■ Problem details:
From the entries that follow, extract each line holding the string "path".

■ The data:
--
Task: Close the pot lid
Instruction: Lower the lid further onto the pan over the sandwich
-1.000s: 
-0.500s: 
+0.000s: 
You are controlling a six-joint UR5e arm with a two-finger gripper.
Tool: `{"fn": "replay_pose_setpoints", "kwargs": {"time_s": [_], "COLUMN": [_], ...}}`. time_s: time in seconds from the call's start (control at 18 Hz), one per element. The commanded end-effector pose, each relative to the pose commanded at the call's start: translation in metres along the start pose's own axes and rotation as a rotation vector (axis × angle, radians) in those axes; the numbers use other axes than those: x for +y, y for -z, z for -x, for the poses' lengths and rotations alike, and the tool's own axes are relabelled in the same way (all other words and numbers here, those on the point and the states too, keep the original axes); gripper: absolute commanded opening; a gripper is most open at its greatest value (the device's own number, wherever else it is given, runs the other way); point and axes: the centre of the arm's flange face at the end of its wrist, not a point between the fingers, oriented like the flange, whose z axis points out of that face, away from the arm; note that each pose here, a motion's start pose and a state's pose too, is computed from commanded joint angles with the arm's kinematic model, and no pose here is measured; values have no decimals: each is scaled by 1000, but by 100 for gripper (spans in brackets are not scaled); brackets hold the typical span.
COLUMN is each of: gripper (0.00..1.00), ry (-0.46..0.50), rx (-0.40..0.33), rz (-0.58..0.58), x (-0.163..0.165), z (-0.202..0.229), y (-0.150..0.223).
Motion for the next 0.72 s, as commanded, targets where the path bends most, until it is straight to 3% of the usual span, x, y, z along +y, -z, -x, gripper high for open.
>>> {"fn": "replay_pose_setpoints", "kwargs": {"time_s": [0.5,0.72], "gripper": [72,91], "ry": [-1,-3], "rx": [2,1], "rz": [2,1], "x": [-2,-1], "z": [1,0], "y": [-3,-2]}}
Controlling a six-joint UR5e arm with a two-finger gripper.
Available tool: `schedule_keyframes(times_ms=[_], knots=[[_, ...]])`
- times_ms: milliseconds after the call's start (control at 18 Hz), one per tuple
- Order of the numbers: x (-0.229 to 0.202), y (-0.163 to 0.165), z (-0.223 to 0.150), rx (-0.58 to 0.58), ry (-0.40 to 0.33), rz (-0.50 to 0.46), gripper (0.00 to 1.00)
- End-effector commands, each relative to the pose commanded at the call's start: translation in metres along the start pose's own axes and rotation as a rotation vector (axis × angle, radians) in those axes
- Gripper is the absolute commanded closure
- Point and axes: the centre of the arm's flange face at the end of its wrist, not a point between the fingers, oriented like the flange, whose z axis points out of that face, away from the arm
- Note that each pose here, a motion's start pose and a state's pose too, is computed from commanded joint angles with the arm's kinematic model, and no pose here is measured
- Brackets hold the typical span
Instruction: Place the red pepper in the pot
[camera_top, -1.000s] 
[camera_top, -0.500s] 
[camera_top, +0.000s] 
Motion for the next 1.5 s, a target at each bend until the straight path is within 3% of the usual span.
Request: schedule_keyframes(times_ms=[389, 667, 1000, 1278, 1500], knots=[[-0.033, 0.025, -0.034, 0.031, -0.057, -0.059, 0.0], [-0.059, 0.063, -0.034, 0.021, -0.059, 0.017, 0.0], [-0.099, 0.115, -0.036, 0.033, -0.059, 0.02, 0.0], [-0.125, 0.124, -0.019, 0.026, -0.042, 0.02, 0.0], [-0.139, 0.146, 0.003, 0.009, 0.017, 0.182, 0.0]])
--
■ Exercise response:
Motion for the next 0.72 s, as commanded, targets where the path bends most, until it is straight to 3% of the usual span, x, y, z along +y, -z, -x, gripper high for open.
Motion for the next 1.5 s, a target at each bend until the straight path is within 3% of the usual span.

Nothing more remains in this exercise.